8. The integrated real-time energy management method based on online transfer learning according to claim 7, characterized in that: The backup rule is as follows: when there is a historical feasible dispatch instruction, the most recent historical feasible dispatch instruction is used as the benchmark, and the minimum energy supply ratio constraint of critical load, the safe range constraint of energy storage charge state, and the tie line switching power limit constraint are applied; when the system starts up and there is no historical feasible dispatch instruction, a backup dispatch instruction is generated according to the start-up baseline dispatch table, which is generated by the day-ahead dispatch plan and written into the controller before the system starts up.
9. A comprehensive real-time energy management method based on online transfer learning according to claim 8, characterized in that: The scheduling execution cycle is the first cycle, and the incremental transfer training cycle is the second cycle. The second cycle is an integer multiple of the first cycle and is greater than the first cycle. When a topology connection matrix change event or a device availability event changes from available to unavailable is detected, the model update state is immediately triggered to the update state, and feasible region projection is performed after the model update.

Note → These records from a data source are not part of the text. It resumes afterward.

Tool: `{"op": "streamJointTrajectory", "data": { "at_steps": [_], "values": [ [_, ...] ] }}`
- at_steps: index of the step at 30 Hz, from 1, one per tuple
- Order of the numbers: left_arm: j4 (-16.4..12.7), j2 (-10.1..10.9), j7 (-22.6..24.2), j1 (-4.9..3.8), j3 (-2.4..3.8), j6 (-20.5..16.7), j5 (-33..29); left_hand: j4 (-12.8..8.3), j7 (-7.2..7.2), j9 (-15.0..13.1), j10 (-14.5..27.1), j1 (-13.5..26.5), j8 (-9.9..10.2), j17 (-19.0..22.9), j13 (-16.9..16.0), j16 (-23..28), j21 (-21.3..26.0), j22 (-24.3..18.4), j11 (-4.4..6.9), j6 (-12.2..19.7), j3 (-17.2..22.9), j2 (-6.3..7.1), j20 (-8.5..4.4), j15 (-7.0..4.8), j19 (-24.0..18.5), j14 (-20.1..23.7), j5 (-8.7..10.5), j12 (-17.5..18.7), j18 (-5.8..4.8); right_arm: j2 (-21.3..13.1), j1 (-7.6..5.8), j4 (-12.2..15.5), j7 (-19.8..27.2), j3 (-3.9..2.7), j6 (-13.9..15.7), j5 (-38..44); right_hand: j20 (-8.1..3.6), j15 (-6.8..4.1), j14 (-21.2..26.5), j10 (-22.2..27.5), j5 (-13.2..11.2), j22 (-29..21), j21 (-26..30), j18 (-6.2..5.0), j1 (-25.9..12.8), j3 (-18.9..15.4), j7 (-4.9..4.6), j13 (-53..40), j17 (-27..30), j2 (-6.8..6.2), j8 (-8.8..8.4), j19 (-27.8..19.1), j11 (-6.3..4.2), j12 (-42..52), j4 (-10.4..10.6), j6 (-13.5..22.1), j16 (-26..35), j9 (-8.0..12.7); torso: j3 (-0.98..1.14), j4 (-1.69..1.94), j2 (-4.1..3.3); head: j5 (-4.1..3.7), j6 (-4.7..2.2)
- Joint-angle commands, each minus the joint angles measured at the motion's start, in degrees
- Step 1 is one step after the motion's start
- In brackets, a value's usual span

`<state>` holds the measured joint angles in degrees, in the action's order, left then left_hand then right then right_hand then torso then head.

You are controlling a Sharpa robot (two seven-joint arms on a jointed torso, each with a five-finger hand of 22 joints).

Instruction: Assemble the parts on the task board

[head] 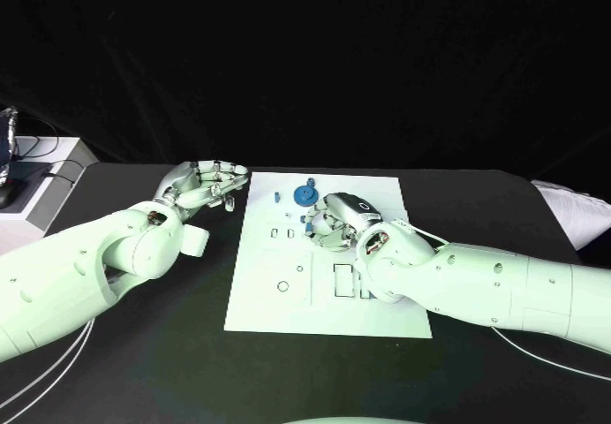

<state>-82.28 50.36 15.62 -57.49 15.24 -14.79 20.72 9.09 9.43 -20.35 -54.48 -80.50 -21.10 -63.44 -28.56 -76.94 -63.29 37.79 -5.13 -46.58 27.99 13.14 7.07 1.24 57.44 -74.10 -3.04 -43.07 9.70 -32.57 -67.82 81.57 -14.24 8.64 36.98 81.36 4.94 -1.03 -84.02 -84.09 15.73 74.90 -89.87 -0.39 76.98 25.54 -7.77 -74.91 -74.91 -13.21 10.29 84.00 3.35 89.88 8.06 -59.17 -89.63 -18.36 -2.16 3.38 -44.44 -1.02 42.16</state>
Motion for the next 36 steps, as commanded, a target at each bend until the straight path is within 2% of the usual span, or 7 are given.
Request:
{"op": "streamJointTrajectory", "data": {
  "at_steps": [1,11,19,36],
  "values": [
    [-0.07,-0.06,0.23,0.02,0.03,0.84,0.21,0.11,0.13,-0.09,0.37,0.36,-0.34,0.03,0.05,-0.36,-0.26,0.06,0.01,0.25,0.10,-0.15,0.01,0.17,0.32,-0.31,0.15,-0.39,0.32,0.04,0.05,-0.02,-0.02,0.02,-1.25,0.86,0.10,-0.01,-5.98,-5.91,-0.26,15.10,-0.13,0.39,-0.56,-0.25,0.00,-15.09,-15.09,-0.28,0.34,6.00,-0.08,0.12,-0.19,0.29,-0.37,-0.02,-0.01,0.00,0.00,0.04,0.04],
    [-0.03,-0.02,0.21,0.02,0.03,0.81,0.21,0.11,0.13,-0.09,0.37,0.36,-0.34,0.03,0.05,-0.36,-0.26,0.06,0.01,0.25,0.10,-0.15,0.01,0.17,0.32,-0.31,0.15,-0.39,0.32,-0.04,0.06,-0.31,0.06,0.04,-1.96,0.84,0.13,0.05,-5.98,-5.91,-0.85,15.10,-0.13,0.39,-0.76,-0.70,-0.13,-15.09,-15.09,-0.57,0.15,6.00,0.00,0.12,-0.17,0.75,-0.37,0.08,0.00,0.00,0.02,-0.06,0.04],
    [0.24,-0.11,0.20,0.04,0.03,0.86,0.21,0.12,0.15,-0.11,0.45,0.34,-0.42,0.13,0.15,-0.34,-0.28,0.05,0.00,0.34,0.16,-0.14,0.02,0.18,0.31,-0.25,0.15,-0.41,0.31,-0.07,0.06,-0.28,0.73,0.04,-1.99,0.54,0.47,0.53,-5.98,-5.91,-1.05,15.10,-0.13,0.39,-0.97,-1.85,-0.69,-15.09,-15.09,-1.04,-0.61,6.00,0.46,0.12,-0.01,2.29,-0.37,0.49,0.01,0.01,0.00,-0.06,0.02],
    [0.43,-0.16,0.19,0.09,0.03,0.87,0.21,0.15,0.17,-0.11,0.60,0.36,-0.45,0.10,0.25,-0.36,-0.33,0.11,-0.03,0.39,0.19,-0.13,0.03,0.20,0.34,-0.26,0.15,-0.33,0.30,-0.39,0.06,0.24,1.57,0.04,-0.10,0.59,1.43,1.56,-5.98,-5.91,-1.67,15.10,-0.13,0.39,-0.51,-4.47,-1.75,-15.09,-15.09,-1.20,-2.43,6.00,1.42,0.12,0.38,5.36,-0.37,1.47,0.00,0.04,0.02,0.02,0.11]
  ]
}}
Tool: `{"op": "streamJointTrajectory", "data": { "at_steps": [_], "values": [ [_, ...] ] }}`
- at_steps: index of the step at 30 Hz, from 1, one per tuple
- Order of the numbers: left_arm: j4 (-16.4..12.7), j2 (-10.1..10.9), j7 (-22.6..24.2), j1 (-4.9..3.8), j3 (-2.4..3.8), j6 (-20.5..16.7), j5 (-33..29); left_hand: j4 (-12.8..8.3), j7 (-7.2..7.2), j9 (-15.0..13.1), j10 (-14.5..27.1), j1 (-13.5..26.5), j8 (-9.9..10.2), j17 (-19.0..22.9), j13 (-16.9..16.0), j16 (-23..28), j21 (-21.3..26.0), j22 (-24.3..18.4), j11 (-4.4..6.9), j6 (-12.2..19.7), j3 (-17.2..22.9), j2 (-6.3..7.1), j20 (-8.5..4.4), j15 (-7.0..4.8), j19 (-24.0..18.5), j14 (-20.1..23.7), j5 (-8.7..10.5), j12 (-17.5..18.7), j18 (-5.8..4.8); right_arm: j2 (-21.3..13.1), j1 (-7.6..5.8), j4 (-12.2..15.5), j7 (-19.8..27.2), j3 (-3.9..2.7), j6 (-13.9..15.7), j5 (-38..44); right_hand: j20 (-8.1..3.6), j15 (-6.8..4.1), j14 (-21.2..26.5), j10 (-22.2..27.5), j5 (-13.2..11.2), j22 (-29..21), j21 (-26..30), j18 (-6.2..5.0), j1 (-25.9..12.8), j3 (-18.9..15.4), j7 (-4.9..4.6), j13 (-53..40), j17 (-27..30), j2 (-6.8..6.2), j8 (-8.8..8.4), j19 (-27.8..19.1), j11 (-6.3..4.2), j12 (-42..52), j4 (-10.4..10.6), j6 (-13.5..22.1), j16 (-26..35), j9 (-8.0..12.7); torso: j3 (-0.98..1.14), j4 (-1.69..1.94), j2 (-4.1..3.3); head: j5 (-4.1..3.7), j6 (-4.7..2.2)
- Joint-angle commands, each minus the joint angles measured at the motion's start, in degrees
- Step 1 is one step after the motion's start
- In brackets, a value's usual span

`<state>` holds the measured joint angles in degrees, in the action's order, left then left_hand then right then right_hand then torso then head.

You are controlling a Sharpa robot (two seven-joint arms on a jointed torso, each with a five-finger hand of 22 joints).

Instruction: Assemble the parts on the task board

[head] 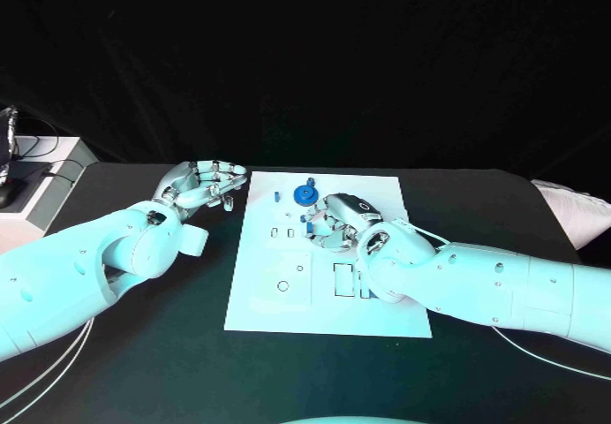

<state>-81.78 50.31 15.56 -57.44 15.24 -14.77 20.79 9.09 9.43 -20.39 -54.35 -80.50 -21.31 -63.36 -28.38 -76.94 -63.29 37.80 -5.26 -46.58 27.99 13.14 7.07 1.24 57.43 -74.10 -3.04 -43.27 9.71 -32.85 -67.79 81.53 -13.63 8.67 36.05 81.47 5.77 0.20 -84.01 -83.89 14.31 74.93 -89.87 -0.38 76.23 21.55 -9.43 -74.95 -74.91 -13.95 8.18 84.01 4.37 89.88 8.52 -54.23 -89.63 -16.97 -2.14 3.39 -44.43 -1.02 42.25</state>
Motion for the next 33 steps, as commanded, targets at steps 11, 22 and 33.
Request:
{"op": "streamJointTrajectory", "data": {
  "at_steps": [11,22,33],
  "values": [
    [0.17,-0.38,-2.37,0.05,0.03,1.51,3.99,0.89,-0.59,-0.38,-0.43,1.74,-1.24,0.23,-0.88,-0.40,-0.48,0.15,0.70,0.17,-1.07,0.47,-0.10,-0.16,0.24,-0.04,0.16,-2.82,0.32,-2.86,-0.62,2.46,10.82,-0.15,5.45,-4.71,1.42,1.09,-5.99,-6.02,0.44,14.39,0.71,0.14,1.38,-17.07,-0.83,-14.97,-15.09,1.23,-2.02,5.48,1.16,0.03,5.57,2.19,-0.37,0.92,-0.04,-0.12,0.24,-0.19,-0.84],
    [1.13,-1.46,-9.81,0.02,0.04,4.46,10.16,7.53,0.02,-3.49,-3.81,10.59,-8.82,-6.47,-11.64,-4.63,-5.63,7.73,0.29,3.60,-6.66,-2.45,-0.15,0.02,6.22,-5.30,0.10,-19.44,-1.13,-5.95,-3.42,2.98,28.37,-0.75,8.23,-21.85,1.54,1.13,-5.99,-5.73,0.38,14.18,1.02,0.05,2.86,-23.06,-0.75,-14.70,-15.09,4.03,-1.90,5.30,1.14,-0.22,8.24,1.36,-0.37,0.89,0.33,-0.39,1.10,-0.32,-1.75],
    [1.37,-3.23,-22.15,-1.13,0.06,10.27,19.98,7.27,-2.38,-6.87,-16.94,16.14,-17.58,-19.45,-28.90,-10.46,-15.52,24.60,2.55,2.51,-6.07,-5.68,-1.98,-2.06,17.53,-13.08,0.05,-31.39,-4.15,-10.46,-7.40,-0.52,32.08,-1.18,-0.12,-45.28,0.86,0.40,-5.99,-6.01,5.26,13.94,1.37,-0.04,4.80,-19.84,0.11,-14.95,-15.09,7.37,-0.03,5.12,0.31,0.03,7.79,-0.75,-0.37,0.28,1.11,-0.53,2.88,-0.47,-1.40]
  ]
}}
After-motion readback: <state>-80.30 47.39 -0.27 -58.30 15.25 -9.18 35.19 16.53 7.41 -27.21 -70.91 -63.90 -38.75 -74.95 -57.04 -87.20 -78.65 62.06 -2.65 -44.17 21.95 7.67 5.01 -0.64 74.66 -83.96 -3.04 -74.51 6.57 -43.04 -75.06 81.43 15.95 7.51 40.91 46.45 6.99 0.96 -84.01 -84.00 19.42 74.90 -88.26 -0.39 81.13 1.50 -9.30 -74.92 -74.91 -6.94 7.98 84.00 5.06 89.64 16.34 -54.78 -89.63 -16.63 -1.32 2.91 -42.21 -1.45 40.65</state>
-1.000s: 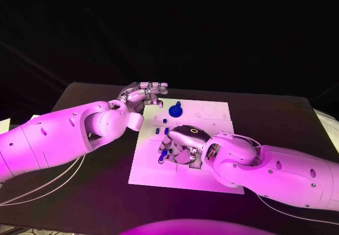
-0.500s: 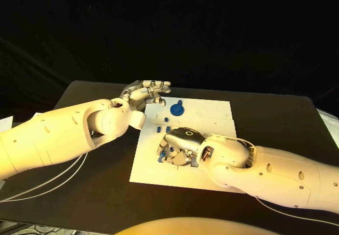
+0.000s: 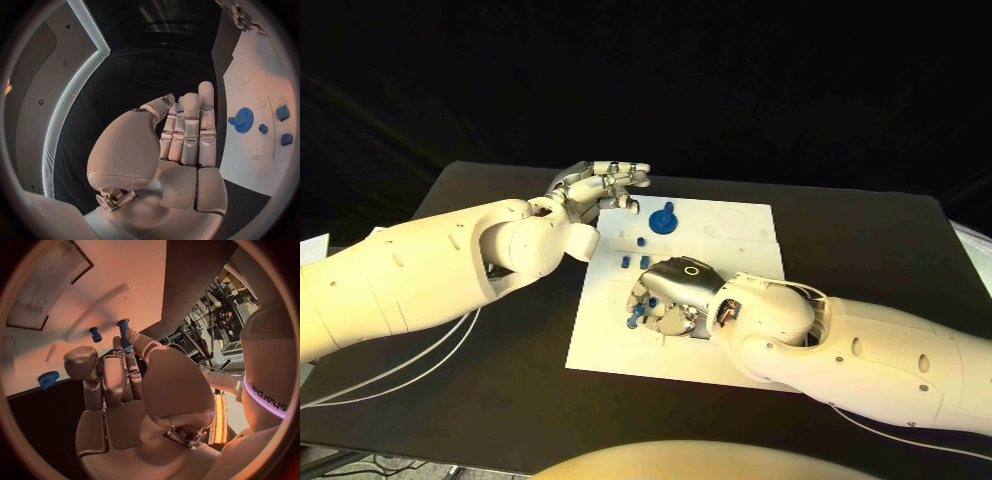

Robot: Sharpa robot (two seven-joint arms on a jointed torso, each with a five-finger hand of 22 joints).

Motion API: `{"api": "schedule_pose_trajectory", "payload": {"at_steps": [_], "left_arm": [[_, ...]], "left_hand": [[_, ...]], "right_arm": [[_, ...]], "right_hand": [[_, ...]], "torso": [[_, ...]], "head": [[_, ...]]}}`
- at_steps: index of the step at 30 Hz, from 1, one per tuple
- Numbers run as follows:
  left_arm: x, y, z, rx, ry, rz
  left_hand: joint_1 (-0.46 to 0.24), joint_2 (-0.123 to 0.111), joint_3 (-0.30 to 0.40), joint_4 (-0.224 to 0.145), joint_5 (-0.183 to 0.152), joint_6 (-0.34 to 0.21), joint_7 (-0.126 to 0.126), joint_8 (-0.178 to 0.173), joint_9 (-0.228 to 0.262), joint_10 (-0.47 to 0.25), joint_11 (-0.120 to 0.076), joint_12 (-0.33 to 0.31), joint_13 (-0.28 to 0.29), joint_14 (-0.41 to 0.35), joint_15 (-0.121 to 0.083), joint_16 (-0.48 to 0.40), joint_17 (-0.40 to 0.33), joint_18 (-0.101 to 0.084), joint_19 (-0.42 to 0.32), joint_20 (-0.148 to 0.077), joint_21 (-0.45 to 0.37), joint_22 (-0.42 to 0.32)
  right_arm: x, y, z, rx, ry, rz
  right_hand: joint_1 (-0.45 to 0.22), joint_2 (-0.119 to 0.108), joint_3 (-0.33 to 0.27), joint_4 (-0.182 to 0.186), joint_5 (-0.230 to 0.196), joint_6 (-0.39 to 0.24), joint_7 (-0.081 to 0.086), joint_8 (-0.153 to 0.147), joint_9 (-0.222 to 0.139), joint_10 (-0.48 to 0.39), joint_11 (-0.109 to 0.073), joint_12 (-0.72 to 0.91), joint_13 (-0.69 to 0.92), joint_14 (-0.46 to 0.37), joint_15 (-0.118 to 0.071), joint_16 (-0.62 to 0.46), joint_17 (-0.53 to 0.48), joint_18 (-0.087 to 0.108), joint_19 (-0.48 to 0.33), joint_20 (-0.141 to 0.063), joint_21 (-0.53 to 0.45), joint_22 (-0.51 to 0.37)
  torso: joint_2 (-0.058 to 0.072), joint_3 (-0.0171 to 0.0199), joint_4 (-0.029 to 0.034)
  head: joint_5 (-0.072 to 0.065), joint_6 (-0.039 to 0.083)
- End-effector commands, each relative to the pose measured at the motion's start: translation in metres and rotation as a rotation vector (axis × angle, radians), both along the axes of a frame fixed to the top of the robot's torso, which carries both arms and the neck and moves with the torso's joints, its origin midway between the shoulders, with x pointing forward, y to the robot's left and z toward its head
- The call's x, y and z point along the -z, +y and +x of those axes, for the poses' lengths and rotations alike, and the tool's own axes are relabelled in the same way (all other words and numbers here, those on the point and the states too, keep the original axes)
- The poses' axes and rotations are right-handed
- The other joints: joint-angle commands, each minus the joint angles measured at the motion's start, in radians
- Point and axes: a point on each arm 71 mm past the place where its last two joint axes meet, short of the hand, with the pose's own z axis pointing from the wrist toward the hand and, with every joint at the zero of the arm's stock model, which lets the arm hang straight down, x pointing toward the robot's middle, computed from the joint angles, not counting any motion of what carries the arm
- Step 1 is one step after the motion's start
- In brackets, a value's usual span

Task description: Assemble the parts on the task board

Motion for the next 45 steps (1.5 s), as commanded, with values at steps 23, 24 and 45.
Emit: {"api": "schedule_pose_trajectory", "payload": {"at_steps": [23, 24, 45], "left_arm": [[-0.001, -0.002, -0.001, 0.026, -0.005, -0.008], [-0.001, -0.002, -0.001, 0.027, -0.005, -0.008], [0.000, -0.001, 0.000, 0.028, 0.003, -0.003]], "left_hand": [[0.005, 0.001, 0.001, -0.005, 0.002, -0.008, 0.001, 0.004, -0.001, -0.008, -0.001, 0.004, 0.001, -0.006, -0.001, 0.006, -0.001, 0.010, 0.004, 0.005, -0.005, -0.001], [0.005, 0.001, 0.000, -0.006, 0.002, -0.009, 0.001, 0.004, -0.001, -0.009, 0.000, 0.005, 0.001, -0.006, -0.001, 0.007, -0.001, 0.010, 0.004, 0.005, -0.005, -0.001], [0.005, 0.001, 0.000, -0.006, 0.002, -0.009, 0.001, 0.005, -0.001, -0.010, 0.000, 0.006, 0.002, -0.007, -0.001, 0.007, -0.002, 0.010, 0.004, 0.005, -0.005, -0.001]], "right_arm": [[0.008, 0.006, 0.002, -0.006, 0.021, -0.093], [0.008, 0.007, 0.002, -0.008, 0.019, -0.095], [-0.001, 0.011, 0.001, -0.011, -0.041, 0.021]], "right_hand": [[0.004, 0.005, 0.007, 0.001, -0.001, 0.005, 0.006, 0.008, 0.004, 0.009, -0.003, 0.000, 0.002, 0.031, -0.001, 0.002, -0.002, -0.002, -0.006, 0.001, 0.005, -0.003], [0.004, 0.005, 0.007, 0.001, -0.001, 0.005, 0.006, 0.008, 0.004, 0.009, -0.003, 0.000, 0.002, 0.031, -0.001, 0.002, -0.002, -0.002, -0.006, 0.001, 0.005, -0.003], [-0.073, -0.118, -0.143, 0.001, 0.097, -0.236, 0.029, -0.044, -0.040, -0.272, 0.054, -0.065, 0.002, -0.015, 0.046, -0.057, -0.090, 0.021, -0.085, 0.041, -0.088, -0.147]], "torso": [[-0.002, -0.0027, 0.0006], [-0.001, -0.0028, 0.0009], [-0.001, -0.0002, -0.0010]], "head": [[-0.001, -0.005], [-0.001, -0.005], [0.000, -0.006]]}}
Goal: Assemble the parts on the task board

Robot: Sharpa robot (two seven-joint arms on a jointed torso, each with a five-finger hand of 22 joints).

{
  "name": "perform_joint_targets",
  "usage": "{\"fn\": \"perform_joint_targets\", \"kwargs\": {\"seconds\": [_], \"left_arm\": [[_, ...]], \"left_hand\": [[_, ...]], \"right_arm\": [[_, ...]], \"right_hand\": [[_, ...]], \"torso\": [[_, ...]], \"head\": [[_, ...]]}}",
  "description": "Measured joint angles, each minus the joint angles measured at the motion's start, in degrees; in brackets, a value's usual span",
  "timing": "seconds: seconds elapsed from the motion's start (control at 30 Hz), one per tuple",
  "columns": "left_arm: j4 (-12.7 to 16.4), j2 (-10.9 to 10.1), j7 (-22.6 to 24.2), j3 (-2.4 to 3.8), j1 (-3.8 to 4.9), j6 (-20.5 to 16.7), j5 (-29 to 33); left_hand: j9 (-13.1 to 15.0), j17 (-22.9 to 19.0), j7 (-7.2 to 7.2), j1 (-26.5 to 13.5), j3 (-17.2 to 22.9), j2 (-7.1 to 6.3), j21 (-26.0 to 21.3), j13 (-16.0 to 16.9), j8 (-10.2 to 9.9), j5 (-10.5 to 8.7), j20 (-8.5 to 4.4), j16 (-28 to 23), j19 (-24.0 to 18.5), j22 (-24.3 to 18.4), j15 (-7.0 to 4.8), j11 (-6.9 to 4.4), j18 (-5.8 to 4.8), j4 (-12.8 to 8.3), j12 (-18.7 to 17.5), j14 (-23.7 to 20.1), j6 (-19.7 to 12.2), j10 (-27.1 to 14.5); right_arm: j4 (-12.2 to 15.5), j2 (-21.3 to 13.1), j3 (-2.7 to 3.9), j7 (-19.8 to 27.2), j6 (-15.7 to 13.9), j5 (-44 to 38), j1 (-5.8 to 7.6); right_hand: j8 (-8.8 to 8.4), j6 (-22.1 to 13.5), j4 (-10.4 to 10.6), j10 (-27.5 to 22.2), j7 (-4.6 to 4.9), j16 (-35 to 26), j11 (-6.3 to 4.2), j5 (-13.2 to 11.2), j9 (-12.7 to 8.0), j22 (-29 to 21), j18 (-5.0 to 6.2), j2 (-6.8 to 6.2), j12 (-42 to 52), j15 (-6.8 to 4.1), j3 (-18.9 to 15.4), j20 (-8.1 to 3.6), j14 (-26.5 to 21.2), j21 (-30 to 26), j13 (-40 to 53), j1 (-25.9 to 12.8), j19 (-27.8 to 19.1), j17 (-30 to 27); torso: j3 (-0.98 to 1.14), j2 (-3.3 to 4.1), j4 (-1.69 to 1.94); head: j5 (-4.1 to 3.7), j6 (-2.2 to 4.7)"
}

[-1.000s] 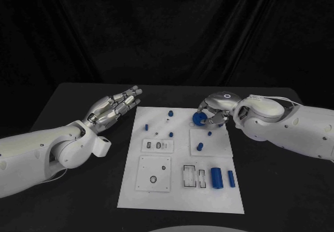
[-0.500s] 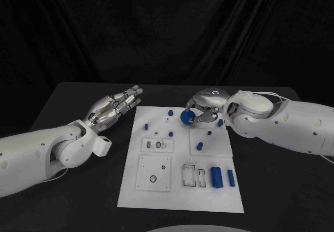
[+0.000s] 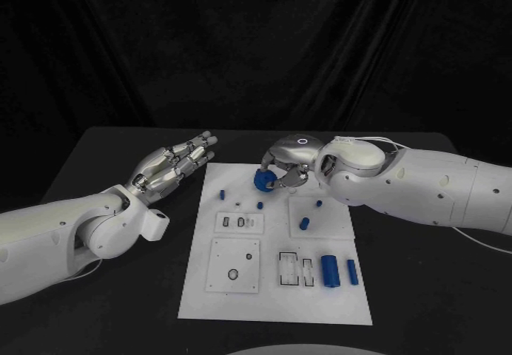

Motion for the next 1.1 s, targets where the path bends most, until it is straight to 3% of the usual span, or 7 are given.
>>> {"fn": "perform_joint_targets", "kwargs": {"seconds": [0.23, 0.5, 0.9, 1.1], "left_arm": [[-0.1, 0.3, 0.0, 0.00, 0.00, 0.0, 0.0], [-0.4, 0.7, 0.0, 0.00, 0.00, 0.2, 0.0], [-0.7, 1.1, 0.0, 0.00, 0.00, 0.4, 0.0], [-0.8, 1.2, 0.0, 0.00, 0.00, 0.6, 0.0]], "left_hand": [[0.0, 0.0, 0.00, 0.0, 0.0, 0.00, 0.0, 0.0, 0.0, 0.00, 0.00, 0.0, 0.0, 0.0, 0.00, 0.00, 0.00, 0.0, 0.0, 0.0, 0.0, 0.0], [0.0, 0.0, 0.00, 0.0, 0.0, 0.00, 0.0, 0.0, 0.0, 0.00, 0.00, 0.0, 0.0, 0.0, 0.00, 0.00, 0.00, 0.0, 0.0, 0.0, 0.0, 0.0], [0.0, 0.0, 0.00, 0.0, 0.2, 0.00, 0.0, 0.0, 0.0, 0.00, 0.20, 0.0, 0.2, 0.0, -0.01, 0.00, -0.01, 0.2, 0.0, 0.0, 0.0, 0.0], [0.0, 0.0, 0.00, 0.0, 0.2, 0.00, 0.0, 0.0, 0.0, 0.00, 0.20, 0.0, 0.2, 0.0, 0.00, 0.00, 0.00, 0.2, 0.0, 0.0, 0.0, 0.0]], "right_arm": [[-2.6, 2.8, 0.01, 0.8, 0.2, 0.1, 0.00], [-4.8, 4.7, 0.01, 1.3, 0.3, 0.2, -0.26], [-7.0, 6.2, 0.01, 1.4, 0.9, 0.2, -1.17], [-7.1, 6.4, 0.00, 1.4, 1.1, 0.3, -1.37]], "right_hand": [[0.00, -0.1, 0.0, 0.2, -0.08, 0.0, 0.20, 0.0, 0.0, 0.0, 0.00, -0.06, 0.0, 0.04, 0.0, 0.00, 0.0, 0.0, 0.0, -0.1, 0.0, 0.0], [-0.41, -0.1, 0.1, 0.0, -0.09, 0.0, 0.41, 0.0, 0.0, 0.0, 0.00, -0.05, 0.0, 0.24, 0.2, 0.00, -0.2, -0.9, 0.0, 0.0, 0.0, 0.0], [-3.46, -0.6, 0.4, 0.0, -0.80, 0.0, 0.83, -0.5, 0.1, 0.0, 0.00, -0.04, 0.0, 0.62, 1.2, 0.52, -0.2, -2.8, 0.0, 0.0, -0.9, 0.0], [-3.67, -0.8, 0.4, 0.0, -1.07, 0.0, 0.83, -0.5, 0.2, 0.0, 0.00, -0.04, 0.0, 0.62, 1.2, 0.72, -0.2, -2.9, 0.0, 0.0, -1.1, 0.0]], "torso": [[0.00, -0.01, -0.07], [0.02, -0.01, 0.00], [0.02, -0.02, -0.07], [0.05, -0.03, -0.08]], "head": [[0.12, 0.03], [-0.32, 0.00], [-0.14, -0.48], [-0.03, -0.64]]}}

10. A comprehensive real-time energy management method based on online transfer learning according to claim 9, characterized in that: Set up a candidate model to run in parallel with the current running model. The candidate model is obtained by the current running model through incremental transfer training based on an online sample buffer. The candidate model and the current operating model are computed in parallel under the same current time window sample and the same set of operating constraints. When the candidate model simultaneously meets the following conditions within M consecutive scheduling cycles: operating cost is not higher than the current operating model before replacement, constraint violation rate is not higher than the current operating model before replacement, and critical load power supply deficit is zero, the candidate model is used to replace the current operating model, where M is an integer not less than 2. When the replaced model does not meet the aforementioned replacement conditions within R consecutive scheduling cycles, it is rolled back to the current operating model before replacement, where R is an integer not less than 2. The critical load power supply deficit is the sum of the non-negative parts of the difference between the critical load demand power and the critical load actual power supply.